Another key symbolic tool used to represent Christian is the bear. With her new power as the May Queen, Dani chooses to sacrifice Christian by burning him inside of a bear carcass. This image is doubly disturbing: first because Christian is inside a bloody bear carcass which children of the commune are shown gutting earlier in the film, but also because Christian looks almost childlike with his face framed by the furry bear’s as we see him for the last time.

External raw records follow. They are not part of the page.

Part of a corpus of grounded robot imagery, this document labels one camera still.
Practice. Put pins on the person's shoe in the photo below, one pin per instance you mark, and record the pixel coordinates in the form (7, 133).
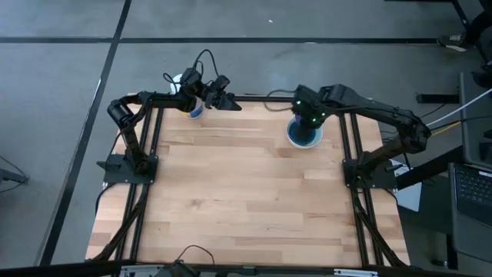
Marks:
(453, 42)

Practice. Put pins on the grey equipment case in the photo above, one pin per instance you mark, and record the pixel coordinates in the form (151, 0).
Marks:
(474, 127)

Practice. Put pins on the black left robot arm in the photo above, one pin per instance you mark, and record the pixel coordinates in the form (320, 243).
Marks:
(161, 101)

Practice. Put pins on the black diagonal bar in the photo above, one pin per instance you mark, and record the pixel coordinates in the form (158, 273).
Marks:
(430, 167)

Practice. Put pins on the teal plastic bowl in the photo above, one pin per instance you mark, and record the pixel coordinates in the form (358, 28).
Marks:
(307, 142)

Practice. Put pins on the grey laptop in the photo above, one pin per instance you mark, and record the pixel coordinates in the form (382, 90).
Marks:
(473, 192)

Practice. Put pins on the black table-level camera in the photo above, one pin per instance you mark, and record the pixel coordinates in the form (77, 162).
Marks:
(177, 269)

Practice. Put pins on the black aluminium table frame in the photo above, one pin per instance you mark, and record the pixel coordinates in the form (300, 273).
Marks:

Christian’s fate was foreshadowed at the beginning of the film by a painting in Dani’s bedroom back at home. In this painting, there is a little girl wearing a crown, miniscule in front of a large bear whose nose she is stroking. If this bear represents Christian, its size shows that he is a large presence in Dani’s life, but one that she also loves. His presence is one that she spends too much fruitless energy on, but one that she will eventually overthrow, symbolized by the little girl’s crown and its associations with power. Dani certainly achieves empowerment by the end of the film when she is crowned the May Queen, leading to her literal and symbolic courage to kill Christian, or in a real-world sense, break up with him.

         In the Nordic culture that the Hågra hail from, the bear is considered the most powerful and ferocious animal. Norse men would even wear a bear skin to battle to channel the power of the bear against their enemies. It’s curious that Christian wears a bear skin, the ultimate symbol of Norse manliness, at his most vulnerable moment—when he is sedated, awaiting his death. Because of this symbolism, Christian’s brutal, shameful death is associated with both the shortcomings of masculinity and the triumph of Dani’s femininity. 

         Dani wears a ball gown of flowers as she watches Christian burn. Flowers are almost universally associated with femininity—Dani becomes a symbol of extreme femininity while Christian embodies the extreme masculinity. If you read the movie as symbolic of the arc of a relationship, Dani’s act of murdering Christian is synonymous with her decision to break up with him following a cheating incident represented by the orgy. Her actions are thus a “win” in this story, but whether this win is positive or negative is up to the viewer. Dani smiles to herself as the film closes, yet the Hågra around her scream in pain, perhaps representing the dual joy and suffering that comes with cutting toxic people from one’s life. Regardless, Dani’s individual triumph over Christian and the negativity he brought to her life have wider reaching effects because of these symbols. Her victory becomes a symbolic triumph for women with emotionally abusive boyfriends. In Aster’s world, they can watch them burn in hell.